* _Exercise objective_: Out of the entries that follow, copy each line containing "lens".

(Beginning of Data for analysis)

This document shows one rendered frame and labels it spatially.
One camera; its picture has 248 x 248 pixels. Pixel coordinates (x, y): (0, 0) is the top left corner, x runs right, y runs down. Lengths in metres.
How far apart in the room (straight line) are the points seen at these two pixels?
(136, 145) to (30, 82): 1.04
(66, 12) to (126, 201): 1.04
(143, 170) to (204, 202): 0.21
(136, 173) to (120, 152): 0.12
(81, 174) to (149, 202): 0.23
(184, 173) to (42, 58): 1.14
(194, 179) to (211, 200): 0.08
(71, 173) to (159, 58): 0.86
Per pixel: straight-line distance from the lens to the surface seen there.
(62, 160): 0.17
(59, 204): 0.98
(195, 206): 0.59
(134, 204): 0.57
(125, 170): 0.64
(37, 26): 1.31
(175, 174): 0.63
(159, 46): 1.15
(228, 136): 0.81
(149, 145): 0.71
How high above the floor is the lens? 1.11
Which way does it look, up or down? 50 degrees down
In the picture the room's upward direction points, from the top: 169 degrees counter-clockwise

(End of Data for analysis)

* _Answer to this task_:
Per pixel: straight-line distance from the lens to the surface seen there.
How high above the floor is the lens? 1.11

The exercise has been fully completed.